Article Preview
TopIntroduction
Usually, open source software projects are released while they still contain bugs. So, projects utilize bug tracking systems, such as Bugzilla, to manage the bug fixes during the maintenance phases (Hamdy & El-Laithy, 2020). When a bug is found by a user or a developer, it is reported through the bug tracking system by means of a bug report. The bug report is a description of the bug in natural language. Sometimes stack traces are copied to the bug report too. If the bug is confirmed, it is assigned to a developer (bug fixer) to fix it (Hamdy & El-laithy, 2019). The bug fixer searches the project source code repository to locate the faulty source files in order to fix the bug; this process is called bug localization. Bug localization is a time consuming task, especially for large software projects. The first reason is that it is hard to locate the faulty source file(s).
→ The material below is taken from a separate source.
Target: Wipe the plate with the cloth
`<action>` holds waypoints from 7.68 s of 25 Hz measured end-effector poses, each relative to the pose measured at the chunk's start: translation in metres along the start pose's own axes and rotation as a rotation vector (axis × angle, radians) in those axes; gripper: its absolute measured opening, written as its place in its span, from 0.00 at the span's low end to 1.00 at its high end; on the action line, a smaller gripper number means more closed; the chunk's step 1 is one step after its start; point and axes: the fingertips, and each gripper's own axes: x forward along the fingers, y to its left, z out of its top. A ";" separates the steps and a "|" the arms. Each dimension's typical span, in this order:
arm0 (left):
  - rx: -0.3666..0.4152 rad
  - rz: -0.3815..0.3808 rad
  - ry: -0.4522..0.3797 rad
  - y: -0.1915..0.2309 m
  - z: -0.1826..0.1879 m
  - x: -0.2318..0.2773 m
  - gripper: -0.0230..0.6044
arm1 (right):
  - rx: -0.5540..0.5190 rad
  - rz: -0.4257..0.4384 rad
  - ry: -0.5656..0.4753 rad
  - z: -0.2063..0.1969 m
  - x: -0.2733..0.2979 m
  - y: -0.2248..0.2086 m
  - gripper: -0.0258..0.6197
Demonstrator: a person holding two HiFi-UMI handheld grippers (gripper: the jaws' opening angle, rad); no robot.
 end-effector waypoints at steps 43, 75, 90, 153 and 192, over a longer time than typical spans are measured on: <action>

The second reason, is that there is usually a large number of bugs, e.g. at the early releases of Mozilla and Eclipse, about 170 and 120 bugs respectively were reported daily (Hamdy & El-Laithy, 2020).
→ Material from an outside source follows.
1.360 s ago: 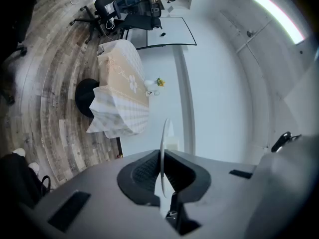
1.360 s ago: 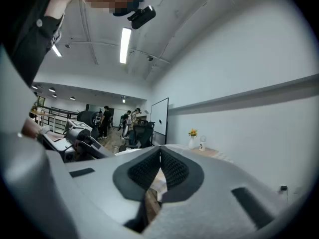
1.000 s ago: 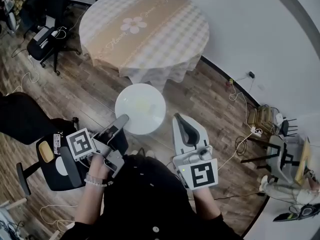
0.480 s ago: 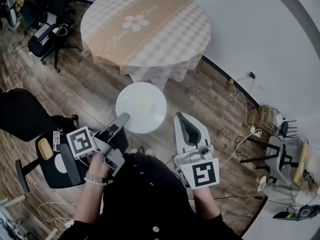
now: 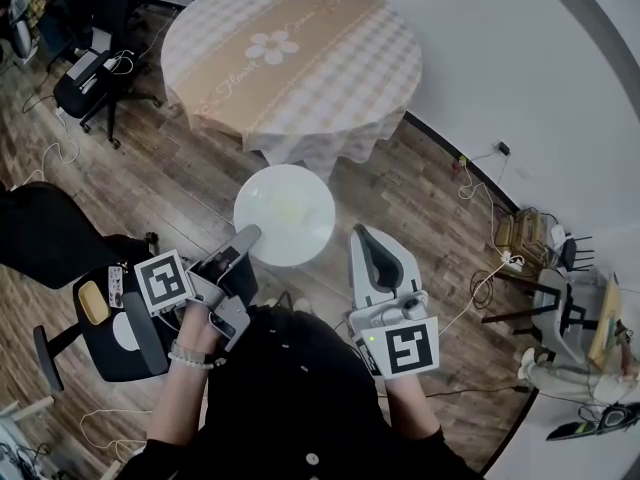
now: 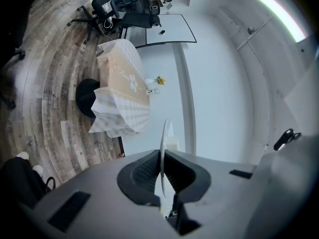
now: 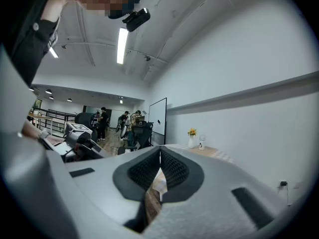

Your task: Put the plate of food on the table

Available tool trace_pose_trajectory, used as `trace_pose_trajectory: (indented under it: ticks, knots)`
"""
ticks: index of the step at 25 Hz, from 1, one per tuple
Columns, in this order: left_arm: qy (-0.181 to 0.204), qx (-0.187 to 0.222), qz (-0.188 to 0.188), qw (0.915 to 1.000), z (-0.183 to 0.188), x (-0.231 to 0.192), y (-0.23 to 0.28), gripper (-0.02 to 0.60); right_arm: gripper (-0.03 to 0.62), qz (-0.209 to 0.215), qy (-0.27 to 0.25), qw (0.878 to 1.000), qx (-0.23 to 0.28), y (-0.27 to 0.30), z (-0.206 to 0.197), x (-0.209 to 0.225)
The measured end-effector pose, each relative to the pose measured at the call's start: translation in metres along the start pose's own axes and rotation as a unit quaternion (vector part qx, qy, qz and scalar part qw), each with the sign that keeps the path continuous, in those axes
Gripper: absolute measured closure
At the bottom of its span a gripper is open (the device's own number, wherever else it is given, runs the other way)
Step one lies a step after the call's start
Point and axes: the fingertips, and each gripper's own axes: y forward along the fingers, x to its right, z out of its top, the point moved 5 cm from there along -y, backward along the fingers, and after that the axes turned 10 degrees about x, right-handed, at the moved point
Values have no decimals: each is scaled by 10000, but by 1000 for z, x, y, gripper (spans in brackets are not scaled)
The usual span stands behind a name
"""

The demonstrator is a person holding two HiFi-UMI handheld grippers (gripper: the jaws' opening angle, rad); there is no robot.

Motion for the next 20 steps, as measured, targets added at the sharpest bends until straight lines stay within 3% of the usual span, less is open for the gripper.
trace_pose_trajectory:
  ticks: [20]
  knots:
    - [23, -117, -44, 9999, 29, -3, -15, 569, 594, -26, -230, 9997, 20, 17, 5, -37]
Information retrieval (IR) techniques have been widely used for automating bug localization task, where the submitted bug report is treated as a query, then the top N similar source files are retrieved and ranked (Akbar & Kak, Jun. 2020). IR-based bug localization approaches could be utilized with software bug repositories of different sizes, however, their performance depend on the features extracted from each of the source files and bug reports such as: 1) Textual and semantic similarities between a submitted bug report and source files, 2) Similarity between a submitted bug report and previously fixed ones, 3) Change history of source code files. Authors leveraged one or more of these features (Zhou, Zhang, & Lo, 2012), (Zhou, Tong, Chen, & Han, Aug. 2017). The approach proposed by (Gharibi, Rasekh, Sadreddini, & Fakhrahmad, Nov. 2018) is one of the comprehensive approaches that utilized most of the important features except the source code change history. The change history of source code is a very important feature as the source files that were modified are likely to include bugs and may get complex. Furthermore, modifications are usually implemented under strict deadlines to reduce the cost. So, the developers usually do not take into consideration the guidelines for a clean code; which leads to the existence of code smells and consequently the occurrence of bugs (Hamdy & Tazy, 2020).
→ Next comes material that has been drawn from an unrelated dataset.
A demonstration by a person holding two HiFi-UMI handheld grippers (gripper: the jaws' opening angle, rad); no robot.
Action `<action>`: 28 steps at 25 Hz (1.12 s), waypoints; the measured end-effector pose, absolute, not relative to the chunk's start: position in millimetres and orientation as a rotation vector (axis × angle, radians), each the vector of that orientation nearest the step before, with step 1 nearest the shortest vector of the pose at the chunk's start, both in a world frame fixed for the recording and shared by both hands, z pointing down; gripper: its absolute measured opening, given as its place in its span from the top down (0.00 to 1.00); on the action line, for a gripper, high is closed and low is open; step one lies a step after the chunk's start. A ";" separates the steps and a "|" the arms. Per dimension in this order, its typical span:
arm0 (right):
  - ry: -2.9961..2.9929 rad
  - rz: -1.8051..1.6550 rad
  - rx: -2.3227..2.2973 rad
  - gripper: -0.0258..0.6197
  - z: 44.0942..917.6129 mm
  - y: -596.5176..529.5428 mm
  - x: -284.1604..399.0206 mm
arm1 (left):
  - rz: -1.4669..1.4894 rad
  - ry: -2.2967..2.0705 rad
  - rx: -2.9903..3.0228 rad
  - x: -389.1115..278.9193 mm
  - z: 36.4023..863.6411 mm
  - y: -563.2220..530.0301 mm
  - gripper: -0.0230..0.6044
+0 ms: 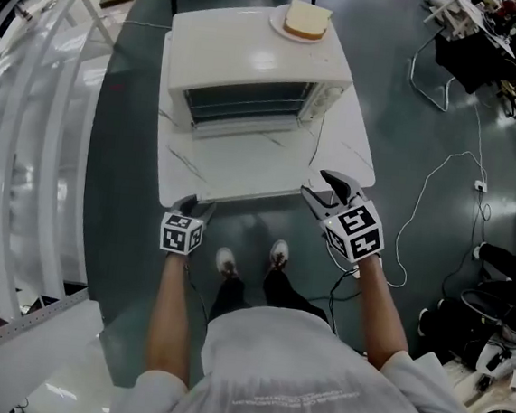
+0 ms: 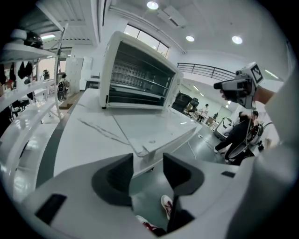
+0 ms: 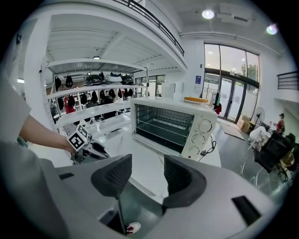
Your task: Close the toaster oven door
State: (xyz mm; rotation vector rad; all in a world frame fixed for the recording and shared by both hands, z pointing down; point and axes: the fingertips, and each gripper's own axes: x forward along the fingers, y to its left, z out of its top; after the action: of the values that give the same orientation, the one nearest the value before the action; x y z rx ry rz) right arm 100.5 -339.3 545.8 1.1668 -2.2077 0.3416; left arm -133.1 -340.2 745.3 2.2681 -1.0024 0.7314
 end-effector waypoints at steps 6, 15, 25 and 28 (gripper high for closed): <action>-2.192 0.364 1.190 0.63 551.0 -326.0 115.8 | 0.705 -1.040 2.241 -124.0 752.8 -354.9 0.69; -2.219 0.384 1.222 0.63 548.4 -330.4 119.4 | 0.669 -1.053 2.190 -121.4 741.2 -353.4 0.77; -2.304 0.333 1.255 0.63 512.7 -360.0 118.4 | 0.600 -1.174 2.218 -122.7 675.2 -367.7 0.79; -2.324 0.311 1.272 0.63 500.6 -369.4 119.5 | 0.549 -1.254 2.209 -124.3 650.4 -382.0 0.80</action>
State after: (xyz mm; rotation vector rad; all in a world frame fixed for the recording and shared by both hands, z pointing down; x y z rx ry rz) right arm 119.5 -369.4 500.6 1.2719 -2.3238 0.3113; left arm -124.3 -382.0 650.4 2.2087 -1.2539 0.5489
With the breakthrough of deep learning (DL) techniques and their performance advance in several fields including software engineering, e.g. Bug severity prediction (Hamdy & Ezzat, 2020), code smells detection (Hamdy & Tazy, 2020). Several DL-based bug localization approaches have been proposed in the literature (Y. Xiao, 2019), (Liang, Sun, Wang, & Yang, 2019), (Sanglea, Muvvaa, Chimalakondaa, Ponnalagub, & Venkoparao, 2020). In these approaches a deep learning model is trained to classify the source files as faulty or not, with regard to a submitted bug report. However, these models require a large amount of historical data (previously fixed bug reports) to be used in the training, so the trained model does not overfit. Consequently, DL- based approaches could be utilized only with very large software bug repositories, that include a vast number of previously fixed bug reports. Some authors (Sanglea, Muvvaa, Chimalakondaa, Ponnalagub, & Venkoparao, 2020) used oversampling techniques, in order to generate synthetic data to train the DL model.